The Spirit of ‘Wanting to Know’

I ate lunch with a group of first graders last week. As I sat down with my tray of food, a small group was deeply engaged in conversation about a recent experiment in science class. These children were talking excitedly about volcanoes. When I started asking simple questions, I soon learned that I needed to increase the sophistication of my questioning technique.

First graders at Walker spent the month of September learning about volcanoes — the prompt for this unit of study was the anniversary of the eruption of Mt. Vesuvius (August 24th in 79A.D.) Children’s innate interest in physical science (and things that explode!) is fascinating and an incredible example of how students experience lessons and units that connect to their passions and keep them engaged and learning for days and weeks to come. In this case, it was mid-October and these students were still talking about a science lab that was completed in September!

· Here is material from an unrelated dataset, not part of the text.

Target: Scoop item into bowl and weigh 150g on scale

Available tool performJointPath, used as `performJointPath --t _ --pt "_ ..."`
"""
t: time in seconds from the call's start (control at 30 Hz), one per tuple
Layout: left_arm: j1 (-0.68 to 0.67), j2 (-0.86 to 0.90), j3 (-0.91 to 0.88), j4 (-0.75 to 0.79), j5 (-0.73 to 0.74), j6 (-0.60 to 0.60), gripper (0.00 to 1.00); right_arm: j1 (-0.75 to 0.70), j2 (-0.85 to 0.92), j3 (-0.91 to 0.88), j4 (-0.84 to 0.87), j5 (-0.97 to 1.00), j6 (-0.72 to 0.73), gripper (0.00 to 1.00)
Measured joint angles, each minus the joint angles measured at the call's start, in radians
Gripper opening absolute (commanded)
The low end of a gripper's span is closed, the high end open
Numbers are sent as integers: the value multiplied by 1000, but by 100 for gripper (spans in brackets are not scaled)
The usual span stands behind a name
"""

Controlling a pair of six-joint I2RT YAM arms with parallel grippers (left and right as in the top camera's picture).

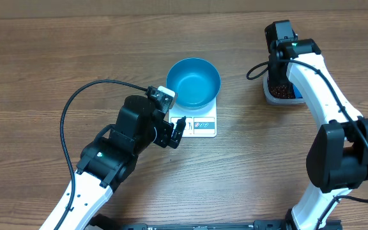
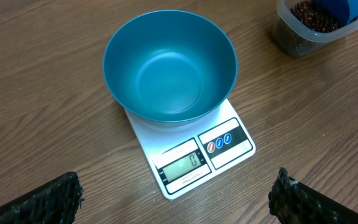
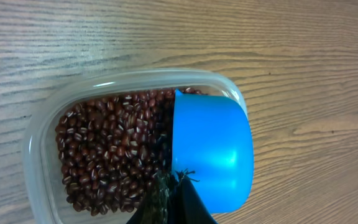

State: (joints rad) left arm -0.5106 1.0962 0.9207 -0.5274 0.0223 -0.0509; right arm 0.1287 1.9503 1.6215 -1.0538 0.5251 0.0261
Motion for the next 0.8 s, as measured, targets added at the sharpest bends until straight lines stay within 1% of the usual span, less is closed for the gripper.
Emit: performJointPath --t 0.8 --pt "0 0 0 0 0 0 100 -10 2 0 -11 -79 0 4"
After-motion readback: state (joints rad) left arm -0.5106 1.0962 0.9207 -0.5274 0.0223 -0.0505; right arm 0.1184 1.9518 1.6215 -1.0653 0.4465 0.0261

As I ate my lunch and listened to these students, I was reminded that there is so much we adults can learn from children. At the lunch table, I became the student and the first graders were my teachers. They told stories, shared statistics, and explained everything I needed to know about their science experiment and their new learning related to this scientific phenomenon.

A recent New York Times article, Scientific Inquiry Among the Preschool Set, offers a glimpse into the power of free exploration and guided inquiry in the classroom:

When engaged in what looks like child’s play, preschoolers are actually behaving like scientists, according to a new report in the journal Science: forming hypotheses, running experiments, calculating probabilities and deciphering causal relationships about the world.

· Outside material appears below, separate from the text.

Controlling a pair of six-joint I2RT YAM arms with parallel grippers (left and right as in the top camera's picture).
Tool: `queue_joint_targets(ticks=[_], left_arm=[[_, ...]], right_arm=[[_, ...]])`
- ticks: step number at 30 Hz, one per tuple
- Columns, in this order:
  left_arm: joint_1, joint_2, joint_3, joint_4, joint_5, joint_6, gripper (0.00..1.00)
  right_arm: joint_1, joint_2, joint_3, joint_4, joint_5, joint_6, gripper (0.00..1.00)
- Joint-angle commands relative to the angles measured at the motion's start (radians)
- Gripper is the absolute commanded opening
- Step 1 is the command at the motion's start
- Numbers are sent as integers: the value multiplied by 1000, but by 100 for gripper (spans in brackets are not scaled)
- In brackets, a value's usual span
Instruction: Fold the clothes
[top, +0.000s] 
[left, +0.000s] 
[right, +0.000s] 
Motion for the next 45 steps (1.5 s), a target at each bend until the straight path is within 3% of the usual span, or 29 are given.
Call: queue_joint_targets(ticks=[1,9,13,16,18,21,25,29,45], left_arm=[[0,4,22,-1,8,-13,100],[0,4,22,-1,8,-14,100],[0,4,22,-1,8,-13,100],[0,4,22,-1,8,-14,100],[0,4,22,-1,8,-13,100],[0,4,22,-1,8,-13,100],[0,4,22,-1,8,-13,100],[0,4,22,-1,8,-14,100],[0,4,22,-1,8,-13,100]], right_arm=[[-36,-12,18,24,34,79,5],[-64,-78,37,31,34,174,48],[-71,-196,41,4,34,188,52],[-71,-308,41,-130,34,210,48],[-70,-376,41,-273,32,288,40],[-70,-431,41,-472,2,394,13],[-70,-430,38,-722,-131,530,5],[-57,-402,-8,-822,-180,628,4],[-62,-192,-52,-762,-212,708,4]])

In the Lower School, science teachers Suzanne Waddington and Denise Mullins capitalize on children’s passions and willingness to take risks with an array of learning activities. These activities often look like child’s play — like the creation and eruption Mt. Vesuvius depicted in the video below — but such play allows children to explore and test multiple hypotheses and travel down varying roads of investigation.

This short video offers a brief glimpse into the first grade unit of study on volcanoes. It also demonstrates the many ways in which our Walker School teachers cultivate students’ spirit of wanting to know in every setting…which is our promise to the families we serve.